PtGA is a simple instrument that has been shown to be a reliable tool in the assessment of patients with PsA8. PtGA is a very quick test that, if administered correctly, can reflect the global status of patients, simplifying some routine assessments. Therefore, we evaluated the validity of this instrument to assess disease activity in a group of patients with PsA receiving TNF-α blockers during their routine clinic evaluations. We found that at 12 months, PtGA ≤ 20 had a good concordance with the MDA criteria. On the other hand, and to a certain extent, it would not be a surprise to note a concordance this good with MDA because PtGA is 1 of the 7 components of this composite instrument. In keeping with this result, we also demonstrate a high specificity (> 80% during the followup observations) of PtGA ≤ 20 mm for MDA, making the PtGA a useful and simple surrogate to assess low disease state in patients with PsA.
Although PtGA identified many domains of disease activity and status of PsA, it is not considered so comprehensive as to replace all of the process and outcome measures, as well as the objective signs of inflammation (i.e., CRP or ESR). In fact, it is also a single-item measurement with limited face validity. Our results only suggest that PtGA can be deemed as a surrogate to assess the disease status by the patient’s perspective.
The results of our study also showed a good concordance between PtGA and disease global evaluation by the physicians, although with a tendency toward lower values by the physicians. This finding seems to be in contrast with some data, in which a patient’s self-report of joint and skin manifestations had a poor correlation with the physician’s assessment27. Our study estimated the global disease status rather than defined which component (joint and/or) skin was more predominant. However, it has been reported that PtGA does not correlate with joint counts and does not differentiate skin versus joint function28.
Another interesting result of our study was the good correlation of PtGA with some remission indices. This finding seems to confirm that a condition of LDA can be reliably measured by PtGA. In spite of the good correlation between PtGA and DAPSA, there was no significant association of the former with any of the single components of DAPSA. In other words, PtGA did not correlate with the TJC/SJC (only at some timepoints and with a weak correlation), or with CRP (except at 12-month followup). Further, there was no correlation between PtGA and PASI. This is in keeping, to a certain extent, with Cauli, et al8 and it showed that PtGA reflected the global health status, but did not identify specific domains of PsA. In contrast, PtGA correlated well with the HAQ score, which is a good indicator of function, as well as with the BASDAI, which is an index of disease activity designed for axial involvement.

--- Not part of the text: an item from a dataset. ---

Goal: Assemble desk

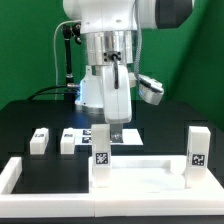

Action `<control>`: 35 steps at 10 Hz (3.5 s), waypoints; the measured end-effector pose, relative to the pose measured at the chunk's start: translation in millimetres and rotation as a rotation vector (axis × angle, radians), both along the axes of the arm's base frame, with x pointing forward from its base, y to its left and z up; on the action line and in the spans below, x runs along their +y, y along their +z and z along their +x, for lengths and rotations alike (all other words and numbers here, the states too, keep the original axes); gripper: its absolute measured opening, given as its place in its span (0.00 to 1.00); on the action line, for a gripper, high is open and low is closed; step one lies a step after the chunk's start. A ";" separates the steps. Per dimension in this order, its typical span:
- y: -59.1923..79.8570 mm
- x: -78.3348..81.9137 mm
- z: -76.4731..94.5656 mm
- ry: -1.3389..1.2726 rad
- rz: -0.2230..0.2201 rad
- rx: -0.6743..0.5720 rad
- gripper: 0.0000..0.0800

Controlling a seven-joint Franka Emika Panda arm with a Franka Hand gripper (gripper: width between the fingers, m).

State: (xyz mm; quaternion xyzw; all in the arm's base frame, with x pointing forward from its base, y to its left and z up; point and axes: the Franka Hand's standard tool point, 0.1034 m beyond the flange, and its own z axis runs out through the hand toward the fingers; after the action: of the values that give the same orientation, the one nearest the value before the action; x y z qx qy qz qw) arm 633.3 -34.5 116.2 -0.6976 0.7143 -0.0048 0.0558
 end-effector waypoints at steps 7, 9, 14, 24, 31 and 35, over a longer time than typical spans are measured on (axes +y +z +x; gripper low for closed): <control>-5.0 -1.6 -22.5 0.681 -0.068 -0.020 0.81; -3.3 -13.9 -20.2 0.973 -0.098 -0.047 0.81; -1.3 -33.7 -13.3 1.419 -0.154 -0.084 0.77; -1.5 -25.2 9.0 0.668 -0.055 0.004 0.36; -5.2 -1.6 6.4 -0.002 -0.028 0.036 0.36; -5.6 -2.2 5.4 -0.009 -0.041 0.019 0.47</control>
Offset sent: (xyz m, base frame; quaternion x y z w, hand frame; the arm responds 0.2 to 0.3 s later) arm -0.0330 -0.0056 0.0021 -0.0597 0.0296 -0.2983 0.9522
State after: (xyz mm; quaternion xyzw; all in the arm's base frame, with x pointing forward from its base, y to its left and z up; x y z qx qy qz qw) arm 638.7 -36.7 110.7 -0.6952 0.7178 -0.0130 0.0348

There are some limitations in our present study, including the small sample size, the cross-sectional design, and the fact that the sensitivity of PtGA change was not evaluated. Indeed, our present study only indicates some degree of agreement with a composite endpoint, but is not substantiated with association with longterm good clinical outcomes (e.g., radiographic outcomes). Thus, further and larger studies may be required.
Our study showed only that PtGA might be used as a surrogate of disease activity and detection of LDA status in patients with PsA in real clinical practice.
- Accepted for publication August 11, 2015.